A party may acquire a prescriptive right to the waters of a stream by adverse user, and an acquiesence in such user may cause the grantee of adjoining lands to lose the right of appropriation previously acquired by his grantors.

A. C Ellis, for appellant.

Clarke & King, for respondents.

BELKNAP J.

This suit is brought for the purpose of determining the relative rights of the parties hereto the waters of Steamboat creek. Their rights, whatever they may be, are based upon appropriations made by themselves and their predecessors in interest. No claim of riparian proprietorship is made, save as to the 20 acres of land owned in fee by the Central Pacific Railroad Company, and which the company have contracted to sell defendant Logan. The contract is unexecuted, and the conveyance depends upon the performance by Logan of the obligations imposed upon him. Since he has not acquired the fee it is evident that the doctrine of riparian proprietorship cannot be invoked in his behalf.

The joint answer of the defendants sets forth that a corporation known as the Eldorado Wood & Flume Company, is a necessary party defendant to the action, by reason of the fact that it was and theretofore had been, under claim of right, diverting permanently away from the natural channel all of the waters of the creek.
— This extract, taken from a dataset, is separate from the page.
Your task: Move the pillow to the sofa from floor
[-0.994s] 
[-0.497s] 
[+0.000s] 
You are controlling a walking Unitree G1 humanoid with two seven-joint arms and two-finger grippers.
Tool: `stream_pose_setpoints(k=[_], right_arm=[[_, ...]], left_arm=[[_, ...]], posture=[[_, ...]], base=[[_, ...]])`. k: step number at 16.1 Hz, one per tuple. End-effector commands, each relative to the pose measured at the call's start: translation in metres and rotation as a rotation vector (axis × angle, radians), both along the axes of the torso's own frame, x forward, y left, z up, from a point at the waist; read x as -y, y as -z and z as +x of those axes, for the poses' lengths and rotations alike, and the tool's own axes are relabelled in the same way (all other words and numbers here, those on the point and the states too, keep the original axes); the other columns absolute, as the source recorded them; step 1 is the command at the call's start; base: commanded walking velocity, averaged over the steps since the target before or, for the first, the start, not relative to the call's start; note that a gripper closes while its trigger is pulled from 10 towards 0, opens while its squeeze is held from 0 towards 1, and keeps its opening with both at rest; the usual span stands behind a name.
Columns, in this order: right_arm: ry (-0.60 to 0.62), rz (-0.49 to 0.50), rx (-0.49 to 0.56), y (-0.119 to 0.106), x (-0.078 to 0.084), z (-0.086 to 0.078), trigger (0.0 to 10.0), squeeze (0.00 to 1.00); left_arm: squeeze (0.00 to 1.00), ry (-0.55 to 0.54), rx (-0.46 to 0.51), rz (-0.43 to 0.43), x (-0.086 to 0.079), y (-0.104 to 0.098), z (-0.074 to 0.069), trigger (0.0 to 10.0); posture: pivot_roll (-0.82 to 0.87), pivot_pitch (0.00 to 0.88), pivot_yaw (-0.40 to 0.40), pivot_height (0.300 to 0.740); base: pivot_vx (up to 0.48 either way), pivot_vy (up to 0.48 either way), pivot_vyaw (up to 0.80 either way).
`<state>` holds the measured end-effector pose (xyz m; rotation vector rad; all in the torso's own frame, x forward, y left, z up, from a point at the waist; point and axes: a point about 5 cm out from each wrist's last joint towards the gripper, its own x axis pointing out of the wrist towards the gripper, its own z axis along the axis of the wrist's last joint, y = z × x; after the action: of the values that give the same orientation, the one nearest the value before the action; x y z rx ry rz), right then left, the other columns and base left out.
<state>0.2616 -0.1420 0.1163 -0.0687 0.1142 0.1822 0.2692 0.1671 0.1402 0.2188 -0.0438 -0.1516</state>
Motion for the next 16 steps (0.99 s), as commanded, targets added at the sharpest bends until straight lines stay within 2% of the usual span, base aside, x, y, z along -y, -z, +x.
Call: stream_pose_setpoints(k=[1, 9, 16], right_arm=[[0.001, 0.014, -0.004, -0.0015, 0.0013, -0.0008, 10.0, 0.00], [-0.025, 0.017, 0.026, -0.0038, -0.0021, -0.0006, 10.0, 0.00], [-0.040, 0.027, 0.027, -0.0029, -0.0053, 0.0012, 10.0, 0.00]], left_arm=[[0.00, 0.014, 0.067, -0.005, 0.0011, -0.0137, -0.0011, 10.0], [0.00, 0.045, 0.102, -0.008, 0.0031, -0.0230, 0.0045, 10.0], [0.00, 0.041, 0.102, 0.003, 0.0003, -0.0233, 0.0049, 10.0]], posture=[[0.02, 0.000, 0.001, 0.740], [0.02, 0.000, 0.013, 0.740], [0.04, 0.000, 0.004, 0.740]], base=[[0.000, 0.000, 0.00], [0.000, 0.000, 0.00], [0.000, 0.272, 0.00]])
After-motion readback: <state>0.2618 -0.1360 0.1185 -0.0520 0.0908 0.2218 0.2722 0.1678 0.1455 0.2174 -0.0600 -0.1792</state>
The corporation was made a party defendant, and answered the joint answer. At the trial of the cause, and after the introduction of testimony touching the issues raised by the pleadings of the defendants and the corporation, the court dismissed it as a party defendant.

It was shown that the flume company diverted a portion of the waters of the stream at a point several miles above the lands owned by plaintiff or defendants. The lands of defendants are situated below the point of diversion and above the lands of the plaintiff. The waters diverted by the flume company were returned to the channel of the creek at a point below the lands of the defendants and above those of the plaintiff. Testimony was introduced in behalf of the plaintiff and the flume company tending to show that "the water was not diminished by the flume company's diversion and use, and that as much water was returned to the plaintiff's land by the flume company as would have reached said land if none were diverted by the flume company." Defendants introduced testimony in contradiction of this. There is no express finding upon this issue, but as the judgment was for the plaintiff, it is our duty to adopt the theory of facts which will support the ruling of the district court, and we must, therefore, assume that no water was lost to the plaintiff by the flume company's diversion. If this be so, why should the flume company have been a party to the litigation? This suit was brought upon the hypothesis that defendants had interrupted plaintiff's enjoyment of the waters of the creek. The object in making the flume company a party to the suit was to show that the grievances complained of were produced by its instead of defendant's, diversion of the waters. But, as the diversion by the flume company did not diminish the volume of water at plaintiff's land, his failure to receive water could not have been attributable to its acts. It was not, therefore, a necessary party to the suit.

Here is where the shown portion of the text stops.